§ **Problem description**
Reply with one number only: the count of lines below that contain the word "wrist".

[Recorded data]
※ ※ ※

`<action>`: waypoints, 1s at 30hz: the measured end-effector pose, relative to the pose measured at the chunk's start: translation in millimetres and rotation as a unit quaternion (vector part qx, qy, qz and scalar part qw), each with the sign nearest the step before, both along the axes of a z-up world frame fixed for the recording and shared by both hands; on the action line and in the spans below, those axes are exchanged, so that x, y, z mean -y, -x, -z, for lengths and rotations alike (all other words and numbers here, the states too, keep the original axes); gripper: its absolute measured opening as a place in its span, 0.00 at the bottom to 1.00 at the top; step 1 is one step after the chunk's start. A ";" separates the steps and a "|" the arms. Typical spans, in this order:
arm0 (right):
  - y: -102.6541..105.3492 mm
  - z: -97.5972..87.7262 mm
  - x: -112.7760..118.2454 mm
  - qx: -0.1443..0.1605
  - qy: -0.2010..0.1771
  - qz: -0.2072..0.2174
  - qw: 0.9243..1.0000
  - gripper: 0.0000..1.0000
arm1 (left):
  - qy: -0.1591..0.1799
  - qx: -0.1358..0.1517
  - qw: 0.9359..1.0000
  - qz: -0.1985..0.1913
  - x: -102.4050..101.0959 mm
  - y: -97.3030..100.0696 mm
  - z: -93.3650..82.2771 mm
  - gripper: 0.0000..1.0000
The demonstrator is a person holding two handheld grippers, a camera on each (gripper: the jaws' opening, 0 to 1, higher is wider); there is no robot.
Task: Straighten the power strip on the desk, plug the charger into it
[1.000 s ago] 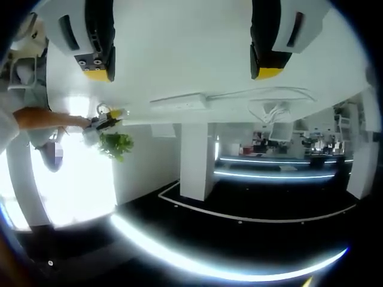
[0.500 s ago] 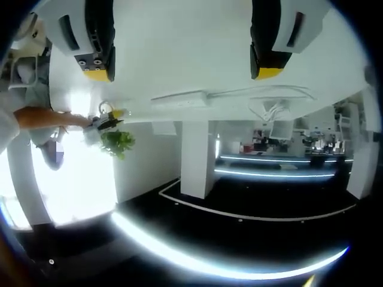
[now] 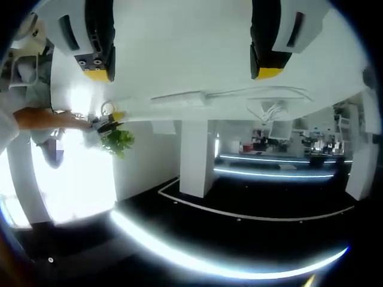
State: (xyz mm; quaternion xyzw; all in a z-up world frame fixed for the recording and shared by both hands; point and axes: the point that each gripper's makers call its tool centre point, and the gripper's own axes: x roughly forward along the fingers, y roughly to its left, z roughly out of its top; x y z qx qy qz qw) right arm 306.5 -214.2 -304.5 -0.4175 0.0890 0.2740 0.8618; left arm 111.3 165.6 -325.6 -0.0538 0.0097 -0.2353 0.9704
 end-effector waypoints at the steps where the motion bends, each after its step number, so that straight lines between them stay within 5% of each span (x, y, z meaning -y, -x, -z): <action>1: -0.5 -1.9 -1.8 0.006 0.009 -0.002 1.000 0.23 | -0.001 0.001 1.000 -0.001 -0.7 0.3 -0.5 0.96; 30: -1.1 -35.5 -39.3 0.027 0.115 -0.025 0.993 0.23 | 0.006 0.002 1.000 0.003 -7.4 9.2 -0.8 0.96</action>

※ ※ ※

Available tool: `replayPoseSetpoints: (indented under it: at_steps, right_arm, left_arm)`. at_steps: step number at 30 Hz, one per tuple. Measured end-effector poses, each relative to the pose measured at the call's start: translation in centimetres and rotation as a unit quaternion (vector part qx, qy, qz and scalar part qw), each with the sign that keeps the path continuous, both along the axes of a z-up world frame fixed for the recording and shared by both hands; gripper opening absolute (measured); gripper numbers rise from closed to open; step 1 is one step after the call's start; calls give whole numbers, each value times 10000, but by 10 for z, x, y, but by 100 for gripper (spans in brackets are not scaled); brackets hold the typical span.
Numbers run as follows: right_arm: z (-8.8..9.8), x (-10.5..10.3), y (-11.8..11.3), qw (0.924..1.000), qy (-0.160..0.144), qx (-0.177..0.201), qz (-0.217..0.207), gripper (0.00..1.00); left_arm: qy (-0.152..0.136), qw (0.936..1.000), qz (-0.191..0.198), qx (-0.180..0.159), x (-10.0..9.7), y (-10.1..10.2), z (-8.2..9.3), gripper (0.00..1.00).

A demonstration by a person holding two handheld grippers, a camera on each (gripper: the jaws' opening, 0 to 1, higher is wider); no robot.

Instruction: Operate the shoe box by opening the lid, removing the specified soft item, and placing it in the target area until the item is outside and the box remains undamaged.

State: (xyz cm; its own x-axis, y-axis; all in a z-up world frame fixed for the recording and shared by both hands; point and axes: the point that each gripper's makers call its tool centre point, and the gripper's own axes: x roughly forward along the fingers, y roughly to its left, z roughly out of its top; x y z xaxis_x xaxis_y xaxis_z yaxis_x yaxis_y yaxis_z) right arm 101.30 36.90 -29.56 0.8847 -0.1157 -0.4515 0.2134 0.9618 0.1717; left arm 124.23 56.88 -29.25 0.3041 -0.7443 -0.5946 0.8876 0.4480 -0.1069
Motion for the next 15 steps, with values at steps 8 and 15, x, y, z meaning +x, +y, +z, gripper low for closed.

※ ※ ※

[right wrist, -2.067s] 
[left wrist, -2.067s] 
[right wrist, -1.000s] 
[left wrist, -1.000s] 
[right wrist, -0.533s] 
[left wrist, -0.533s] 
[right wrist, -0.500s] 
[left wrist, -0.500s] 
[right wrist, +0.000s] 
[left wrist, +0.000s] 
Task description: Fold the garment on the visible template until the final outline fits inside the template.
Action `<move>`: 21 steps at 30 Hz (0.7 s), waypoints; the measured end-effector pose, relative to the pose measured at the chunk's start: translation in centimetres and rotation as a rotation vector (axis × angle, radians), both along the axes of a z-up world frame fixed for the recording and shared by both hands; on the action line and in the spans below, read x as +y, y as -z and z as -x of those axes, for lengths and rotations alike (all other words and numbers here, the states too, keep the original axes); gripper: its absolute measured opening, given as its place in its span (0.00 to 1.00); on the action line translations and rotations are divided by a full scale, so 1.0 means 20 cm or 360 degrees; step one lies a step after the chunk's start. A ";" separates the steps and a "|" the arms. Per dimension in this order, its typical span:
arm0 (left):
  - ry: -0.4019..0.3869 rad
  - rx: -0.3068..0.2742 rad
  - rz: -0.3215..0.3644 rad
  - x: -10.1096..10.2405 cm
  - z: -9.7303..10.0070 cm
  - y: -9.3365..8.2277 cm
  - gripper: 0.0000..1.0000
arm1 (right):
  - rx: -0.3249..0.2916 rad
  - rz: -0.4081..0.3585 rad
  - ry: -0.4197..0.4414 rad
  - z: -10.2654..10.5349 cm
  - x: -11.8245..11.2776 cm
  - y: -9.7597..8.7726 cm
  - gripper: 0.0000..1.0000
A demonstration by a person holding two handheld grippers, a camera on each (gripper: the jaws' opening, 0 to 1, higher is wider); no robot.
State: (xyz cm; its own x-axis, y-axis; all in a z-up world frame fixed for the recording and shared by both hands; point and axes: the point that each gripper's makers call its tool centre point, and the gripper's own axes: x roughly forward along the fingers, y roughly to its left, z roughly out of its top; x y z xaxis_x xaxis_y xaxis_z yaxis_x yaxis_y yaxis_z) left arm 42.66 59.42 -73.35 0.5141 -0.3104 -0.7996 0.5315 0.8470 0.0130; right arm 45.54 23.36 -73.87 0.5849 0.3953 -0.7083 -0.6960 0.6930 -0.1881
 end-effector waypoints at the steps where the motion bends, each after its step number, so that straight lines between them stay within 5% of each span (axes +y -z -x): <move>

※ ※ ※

§ **Task answer**
10